__WHAT YOU HAVE TO DO__
The answer must consist of every line below that contains the word "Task".

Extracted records

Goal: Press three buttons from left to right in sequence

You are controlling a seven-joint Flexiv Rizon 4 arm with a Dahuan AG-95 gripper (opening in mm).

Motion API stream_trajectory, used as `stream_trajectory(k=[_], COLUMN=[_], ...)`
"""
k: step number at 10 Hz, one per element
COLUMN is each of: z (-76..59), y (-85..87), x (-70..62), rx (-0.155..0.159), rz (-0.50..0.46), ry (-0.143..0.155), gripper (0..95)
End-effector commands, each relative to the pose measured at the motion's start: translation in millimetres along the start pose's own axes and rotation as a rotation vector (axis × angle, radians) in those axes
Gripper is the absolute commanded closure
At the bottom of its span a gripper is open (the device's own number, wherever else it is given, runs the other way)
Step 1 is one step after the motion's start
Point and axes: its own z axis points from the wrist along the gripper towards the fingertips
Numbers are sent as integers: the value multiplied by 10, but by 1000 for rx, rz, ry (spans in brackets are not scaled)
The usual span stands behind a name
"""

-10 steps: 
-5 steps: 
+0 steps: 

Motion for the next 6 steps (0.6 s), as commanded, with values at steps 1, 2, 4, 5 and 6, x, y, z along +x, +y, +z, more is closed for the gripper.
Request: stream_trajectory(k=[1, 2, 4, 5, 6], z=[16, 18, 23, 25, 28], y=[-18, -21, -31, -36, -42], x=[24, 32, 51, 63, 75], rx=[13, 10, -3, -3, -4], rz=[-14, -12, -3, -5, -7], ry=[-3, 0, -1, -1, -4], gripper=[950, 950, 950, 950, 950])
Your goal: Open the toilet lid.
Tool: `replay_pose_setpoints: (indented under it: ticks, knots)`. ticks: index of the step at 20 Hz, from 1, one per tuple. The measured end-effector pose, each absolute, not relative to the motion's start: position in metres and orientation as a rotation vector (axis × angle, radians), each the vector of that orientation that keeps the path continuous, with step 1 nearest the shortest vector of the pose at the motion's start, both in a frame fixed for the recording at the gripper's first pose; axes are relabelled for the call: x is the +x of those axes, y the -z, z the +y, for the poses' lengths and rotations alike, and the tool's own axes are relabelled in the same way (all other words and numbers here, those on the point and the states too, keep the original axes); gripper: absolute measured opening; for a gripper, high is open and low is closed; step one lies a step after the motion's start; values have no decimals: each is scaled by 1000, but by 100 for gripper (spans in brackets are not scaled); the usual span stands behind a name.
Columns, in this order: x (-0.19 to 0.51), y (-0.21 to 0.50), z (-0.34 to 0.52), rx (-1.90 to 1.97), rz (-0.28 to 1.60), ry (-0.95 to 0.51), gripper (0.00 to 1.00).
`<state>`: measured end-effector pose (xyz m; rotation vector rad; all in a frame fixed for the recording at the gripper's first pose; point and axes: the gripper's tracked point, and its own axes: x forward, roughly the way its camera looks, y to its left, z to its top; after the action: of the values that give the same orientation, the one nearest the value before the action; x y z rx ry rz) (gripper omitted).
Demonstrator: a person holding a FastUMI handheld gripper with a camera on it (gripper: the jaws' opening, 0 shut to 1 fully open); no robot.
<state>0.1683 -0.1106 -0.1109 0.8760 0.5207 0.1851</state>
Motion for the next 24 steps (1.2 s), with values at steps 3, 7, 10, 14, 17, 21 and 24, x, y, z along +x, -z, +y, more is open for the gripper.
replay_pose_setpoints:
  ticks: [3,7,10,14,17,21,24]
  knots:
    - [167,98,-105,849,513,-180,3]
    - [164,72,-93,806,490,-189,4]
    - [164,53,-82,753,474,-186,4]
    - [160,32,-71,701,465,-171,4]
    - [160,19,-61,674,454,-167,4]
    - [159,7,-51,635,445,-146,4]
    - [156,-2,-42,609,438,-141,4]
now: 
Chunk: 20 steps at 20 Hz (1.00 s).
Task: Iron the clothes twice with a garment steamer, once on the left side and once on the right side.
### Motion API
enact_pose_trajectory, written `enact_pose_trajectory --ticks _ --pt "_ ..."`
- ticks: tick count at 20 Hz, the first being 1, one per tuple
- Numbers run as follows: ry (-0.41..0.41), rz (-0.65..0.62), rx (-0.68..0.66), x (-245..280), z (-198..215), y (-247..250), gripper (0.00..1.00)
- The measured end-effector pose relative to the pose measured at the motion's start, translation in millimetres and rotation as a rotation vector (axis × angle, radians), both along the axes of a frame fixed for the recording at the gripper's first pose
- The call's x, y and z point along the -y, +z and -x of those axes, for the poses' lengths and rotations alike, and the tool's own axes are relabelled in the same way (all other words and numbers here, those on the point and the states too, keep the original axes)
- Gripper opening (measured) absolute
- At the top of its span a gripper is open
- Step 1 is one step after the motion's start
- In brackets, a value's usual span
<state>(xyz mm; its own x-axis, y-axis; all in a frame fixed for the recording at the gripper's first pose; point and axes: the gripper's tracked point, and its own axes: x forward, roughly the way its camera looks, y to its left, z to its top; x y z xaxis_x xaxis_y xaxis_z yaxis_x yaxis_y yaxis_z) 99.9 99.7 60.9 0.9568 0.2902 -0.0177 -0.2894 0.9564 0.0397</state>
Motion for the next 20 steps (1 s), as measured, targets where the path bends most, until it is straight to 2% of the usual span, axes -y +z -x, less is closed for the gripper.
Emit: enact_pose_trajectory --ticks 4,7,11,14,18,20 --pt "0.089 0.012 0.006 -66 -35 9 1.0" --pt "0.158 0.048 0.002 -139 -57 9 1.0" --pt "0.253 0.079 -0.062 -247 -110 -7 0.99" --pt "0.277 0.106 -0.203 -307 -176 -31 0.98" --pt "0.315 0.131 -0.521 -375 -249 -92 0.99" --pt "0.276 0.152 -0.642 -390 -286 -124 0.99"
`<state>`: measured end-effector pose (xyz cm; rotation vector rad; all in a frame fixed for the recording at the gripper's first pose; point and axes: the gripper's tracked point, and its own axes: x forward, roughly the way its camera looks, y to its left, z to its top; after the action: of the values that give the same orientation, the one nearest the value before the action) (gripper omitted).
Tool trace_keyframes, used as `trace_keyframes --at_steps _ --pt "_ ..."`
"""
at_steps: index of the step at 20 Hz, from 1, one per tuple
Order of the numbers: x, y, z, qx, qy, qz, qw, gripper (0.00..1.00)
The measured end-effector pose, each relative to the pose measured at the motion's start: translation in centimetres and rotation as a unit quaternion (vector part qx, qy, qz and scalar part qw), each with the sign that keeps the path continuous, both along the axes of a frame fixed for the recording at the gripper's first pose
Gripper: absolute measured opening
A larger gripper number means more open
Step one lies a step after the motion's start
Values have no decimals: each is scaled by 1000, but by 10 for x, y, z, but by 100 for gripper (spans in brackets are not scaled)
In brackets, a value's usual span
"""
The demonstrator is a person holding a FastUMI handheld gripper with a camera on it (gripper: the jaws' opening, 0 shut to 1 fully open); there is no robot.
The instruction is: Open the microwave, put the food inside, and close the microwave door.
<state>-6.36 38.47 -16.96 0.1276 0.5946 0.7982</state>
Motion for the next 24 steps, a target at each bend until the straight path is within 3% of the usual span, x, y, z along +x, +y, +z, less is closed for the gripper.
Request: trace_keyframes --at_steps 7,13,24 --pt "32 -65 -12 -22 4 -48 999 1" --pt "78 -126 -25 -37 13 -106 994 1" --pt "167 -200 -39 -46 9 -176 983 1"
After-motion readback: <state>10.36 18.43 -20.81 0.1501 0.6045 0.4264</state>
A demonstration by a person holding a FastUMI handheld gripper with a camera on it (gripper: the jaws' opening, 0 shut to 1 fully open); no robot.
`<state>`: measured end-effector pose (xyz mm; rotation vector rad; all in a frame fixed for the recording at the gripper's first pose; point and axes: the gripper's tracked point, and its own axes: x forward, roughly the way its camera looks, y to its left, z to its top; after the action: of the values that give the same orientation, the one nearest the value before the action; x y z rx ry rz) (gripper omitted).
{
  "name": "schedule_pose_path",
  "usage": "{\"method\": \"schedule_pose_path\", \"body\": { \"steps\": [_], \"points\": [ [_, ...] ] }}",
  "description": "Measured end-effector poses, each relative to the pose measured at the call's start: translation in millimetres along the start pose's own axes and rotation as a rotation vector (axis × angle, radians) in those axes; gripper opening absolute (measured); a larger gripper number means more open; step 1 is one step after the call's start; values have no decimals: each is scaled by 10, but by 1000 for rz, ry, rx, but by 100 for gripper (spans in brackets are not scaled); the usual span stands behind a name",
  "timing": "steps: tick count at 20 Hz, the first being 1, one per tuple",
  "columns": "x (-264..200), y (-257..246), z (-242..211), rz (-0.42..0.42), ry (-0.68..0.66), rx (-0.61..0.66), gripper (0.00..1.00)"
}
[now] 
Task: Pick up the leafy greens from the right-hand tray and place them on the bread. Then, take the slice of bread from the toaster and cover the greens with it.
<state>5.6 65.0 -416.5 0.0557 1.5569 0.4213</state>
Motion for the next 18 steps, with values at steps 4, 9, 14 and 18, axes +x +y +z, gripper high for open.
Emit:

__ANSWER TO THIS EXERCISE__
Task: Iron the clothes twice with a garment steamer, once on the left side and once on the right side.
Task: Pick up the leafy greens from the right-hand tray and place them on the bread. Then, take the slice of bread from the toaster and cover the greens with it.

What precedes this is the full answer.